What to work on
Copy the data that follows, exactly and completely.
------------------------------------------------
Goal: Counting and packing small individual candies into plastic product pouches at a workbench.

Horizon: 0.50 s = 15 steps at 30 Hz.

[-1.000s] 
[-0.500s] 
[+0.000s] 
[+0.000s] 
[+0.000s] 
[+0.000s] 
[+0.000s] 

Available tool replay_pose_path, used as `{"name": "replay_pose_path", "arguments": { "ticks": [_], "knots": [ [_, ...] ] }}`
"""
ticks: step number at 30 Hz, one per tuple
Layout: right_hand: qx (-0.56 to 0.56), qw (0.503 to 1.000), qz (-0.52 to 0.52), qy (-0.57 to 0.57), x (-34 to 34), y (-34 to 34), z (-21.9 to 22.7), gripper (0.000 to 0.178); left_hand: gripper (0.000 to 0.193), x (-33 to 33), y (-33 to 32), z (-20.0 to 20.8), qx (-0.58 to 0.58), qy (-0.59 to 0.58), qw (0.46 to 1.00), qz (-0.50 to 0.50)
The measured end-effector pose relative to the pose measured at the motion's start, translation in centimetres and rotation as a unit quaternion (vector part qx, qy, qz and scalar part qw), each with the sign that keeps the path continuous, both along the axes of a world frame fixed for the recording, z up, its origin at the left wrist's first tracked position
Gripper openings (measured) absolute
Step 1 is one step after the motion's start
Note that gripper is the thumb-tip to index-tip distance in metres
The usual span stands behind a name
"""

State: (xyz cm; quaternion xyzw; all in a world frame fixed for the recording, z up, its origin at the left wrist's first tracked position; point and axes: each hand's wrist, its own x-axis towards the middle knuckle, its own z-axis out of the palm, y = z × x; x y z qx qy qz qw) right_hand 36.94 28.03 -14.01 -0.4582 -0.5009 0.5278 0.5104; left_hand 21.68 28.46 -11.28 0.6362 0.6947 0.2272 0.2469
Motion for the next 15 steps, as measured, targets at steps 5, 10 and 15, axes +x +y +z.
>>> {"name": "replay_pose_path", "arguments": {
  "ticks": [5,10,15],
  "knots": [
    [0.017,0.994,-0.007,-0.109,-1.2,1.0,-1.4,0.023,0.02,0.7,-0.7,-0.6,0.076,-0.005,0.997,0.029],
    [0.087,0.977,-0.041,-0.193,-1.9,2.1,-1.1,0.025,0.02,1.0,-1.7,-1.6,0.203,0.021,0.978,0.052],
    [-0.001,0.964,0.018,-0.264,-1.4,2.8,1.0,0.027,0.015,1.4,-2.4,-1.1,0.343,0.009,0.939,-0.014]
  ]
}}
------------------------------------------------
Exercise response
Goal: Counting and packing small individual candies into plastic product pouches at a workbench.

Horizon: 0.50 s = 15 steps at 30 Hz.

[-1.000s] 
[-0.500s] 
[+0.000s] 
[+0.000s] 
[+0.000s] 
[+0.000s] 
[+0.000s] 

Available tool replay_pose_path, used as `{"name": "replay_pose_path", "arguments": { "ticks": [_], "knots": [ [_, ...] ] }}`
"""
ticks: step number at 30 Hz, one per tuple
Layout: right_hand: qx (-0.56 to 0.56), qw (0.503 to 1.000), qz (-0.52 to 0.52), qy (-0.57 to 0.57), x (-34 to 34), y (-34 to 34), z (-21.9 to 22.7), gripper (0.000 to 0.178); left_hand: gripper (0.000 to 0.193), x (-33 to 33), y (-33 to 32), z (-20.0 to 20.8), qx (-0.58 to 0.58), qy (-0.59 to 0.58), qw (0.46 to 1.00), qz (-0.50 to 0.50)
The measured end-effector pose relative to the pose measured at the motion's start, translation in centimetres and rotation as a unit quaternion (vector part qx, qy, qz and scalar part qw), each with the sign that keeps the path continuous, both along the axes of a world frame fixed for the recording, z up, its origin at the left wrist's first tracked position
Gripper openings (measured) absolute
Step 1 is one step after the motion's start
Note that gripper is the thumb-tip to index-tip distance in metres
The usual span stands behind a name
"""

State: (xyz cm; quaternion xyzw; all in a world frame fixed for the recording, z up, its origin at the left wrist's first tracked position; point and axes: each hand's wrist, its own x-axis towards the middle knuckle, its own z-axis out of the palm, y = z × x; x y z qx qy qz qw) right_hand 36.94 28.03 -14.01 -0.4582 -0.5009 0.5278 0.5104; left_hand 21.68 28.46 -11.28 0.6362 0.6947 0.2272 0.2469
Motion for the next 15 steps, as measured, targets at steps 5, 10 and 15, axes +x +y +z.
>>> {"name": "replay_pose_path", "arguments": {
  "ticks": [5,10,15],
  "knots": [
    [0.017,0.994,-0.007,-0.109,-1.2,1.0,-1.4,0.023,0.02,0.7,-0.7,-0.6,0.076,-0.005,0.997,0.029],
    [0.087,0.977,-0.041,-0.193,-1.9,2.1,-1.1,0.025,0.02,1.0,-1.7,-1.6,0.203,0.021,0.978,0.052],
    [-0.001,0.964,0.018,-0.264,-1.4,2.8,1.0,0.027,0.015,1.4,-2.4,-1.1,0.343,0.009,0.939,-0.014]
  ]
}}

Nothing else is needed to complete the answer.